Neye benzemez derseniz, aslında hiçbir peynire benzemez. Bulup yemelisiniz. Hem de her iki türünü de denemelisiniz. Hem yeni yapılmışını hem de dayansın diye tütsülenmişini bizzat tatmalısınız. Hele tütsülenmişi bu ülkedeki peynirlerin zirvesidir; şarap yanına en çok ama gerçekten en çok yakışan odur. Üstüne tanımam.

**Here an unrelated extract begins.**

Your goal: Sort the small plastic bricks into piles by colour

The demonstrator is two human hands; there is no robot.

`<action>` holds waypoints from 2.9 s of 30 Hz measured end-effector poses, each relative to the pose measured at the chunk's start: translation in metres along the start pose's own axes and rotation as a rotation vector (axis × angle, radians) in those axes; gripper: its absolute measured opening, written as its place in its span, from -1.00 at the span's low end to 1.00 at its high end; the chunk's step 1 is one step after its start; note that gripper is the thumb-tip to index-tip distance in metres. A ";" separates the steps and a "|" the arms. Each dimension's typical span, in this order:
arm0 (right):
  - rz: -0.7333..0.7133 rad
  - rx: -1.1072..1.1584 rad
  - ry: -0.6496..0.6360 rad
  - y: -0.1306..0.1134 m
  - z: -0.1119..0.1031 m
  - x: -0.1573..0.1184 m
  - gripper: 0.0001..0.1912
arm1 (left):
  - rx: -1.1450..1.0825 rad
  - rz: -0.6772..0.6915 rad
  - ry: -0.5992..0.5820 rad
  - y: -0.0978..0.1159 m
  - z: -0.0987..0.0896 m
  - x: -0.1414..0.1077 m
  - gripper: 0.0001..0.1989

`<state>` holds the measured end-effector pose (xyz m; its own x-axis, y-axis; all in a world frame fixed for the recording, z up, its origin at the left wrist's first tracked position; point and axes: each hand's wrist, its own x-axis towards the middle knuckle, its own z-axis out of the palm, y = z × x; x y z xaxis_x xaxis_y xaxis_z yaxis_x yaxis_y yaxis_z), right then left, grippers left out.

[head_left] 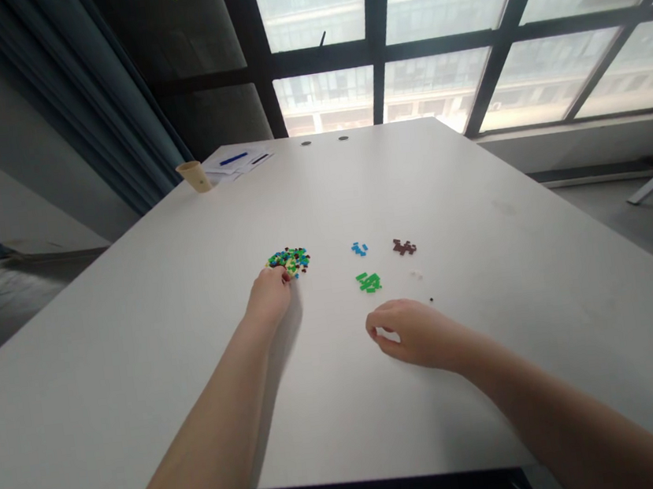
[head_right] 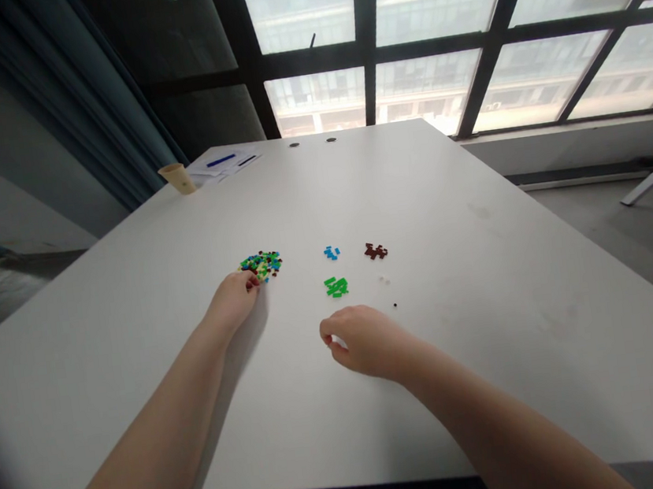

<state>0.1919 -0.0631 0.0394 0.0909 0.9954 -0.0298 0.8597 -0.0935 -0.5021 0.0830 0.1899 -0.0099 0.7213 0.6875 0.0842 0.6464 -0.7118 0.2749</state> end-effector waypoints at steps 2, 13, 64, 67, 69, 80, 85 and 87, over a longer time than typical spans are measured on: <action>0.001 -0.007 0.009 0.001 0.000 0.000 -0.83 | 0.005 -0.002 -0.001 0.001 -0.001 0.000 -0.75; 0.001 -0.016 0.009 0.000 0.001 0.000 -0.84 | 0.035 -0.024 0.001 0.006 -0.005 -0.003 -0.70; -0.087 0.127 0.850 0.010 0.004 0.006 -0.93 | -1.659 -0.101 -0.563 0.098 -0.016 -0.063 -0.71; -0.078 0.126 0.837 0.011 0.003 0.006 -0.93 | -1.634 -0.113 -0.537 0.096 -0.013 -0.060 -0.71; -0.063 0.122 0.808 0.011 0.002 0.006 -0.93 | -1.598 -0.107 -0.503 0.092 -0.010 -0.056 -0.71; 0.286 0.003 0.181 0.033 0.007 0.004 -0.89 | -0.216 -0.058 0.080 0.032 -0.009 -0.017 -0.77; 0.338 -0.018 0.105 0.034 0.010 0.006 -0.87 | 0.227 -0.256 -0.068 0.020 -0.018 -0.021 -0.61; 0.353 -0.020 0.099 0.034 0.009 0.007 -0.86 | 0.280 -0.273 -0.124 0.017 -0.022 -0.020 -0.57</action>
<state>0.2168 -0.0595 0.0145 0.4312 0.8950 -0.1140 0.7762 -0.4324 -0.4588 0.0740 0.1668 0.0140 0.5277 0.8460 -0.0764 0.8484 -0.5293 -0.0012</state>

Ancak uyarayım, Abaza peyniri bir kere tadınca bağımlılık yaratır, yoksa Trakya kızı Hatice ne diye Abaza peyniri yapmaya kalkışsın. Yani müdavimi olmanız işten bile değil. Bu da tehlikeli. Çünkü canınız istediğinde elinizin uzandığı yerde bulunmaz ki meret. 10 kilo sütten zar zor bir kilo peynir elde edilebildiği için çok da kıymetli. Diğer köyler gibi Abaza köylerinde de hayvancılık kalmadı. Köylerde süt yok ki peynir olsun. Özetle Abaza peynirinin bulunması zor. Tazesi gene neyse ne de, hele tütsülenmişini (ama atölyede değil evin ocağında doğal olarak tütsülenmişi) bulmak iyice zor.

Madem bulması o kadar zor, niye anlattın o zaman demeyin. Ben bulamıyorum yiyemiyorum ya, siz de öğrenin de benim gibi hasretini çekin, diye anlattım. Kasten yani. Ooohhh, canıma değsin…

NOT: Amerikan gümrüğü süt ve et ürünlerinin geçişine izin vermiyor. Bu yazım yüzünden bana Abaza peyniri göndermeye niyetlenen bütün dostlarıma sevgilerimi iletiyorum. Sağ olun var olun, çok naziksiniz ama Abaza peyniri gümrük çöplüğüne hiç yakışmaz.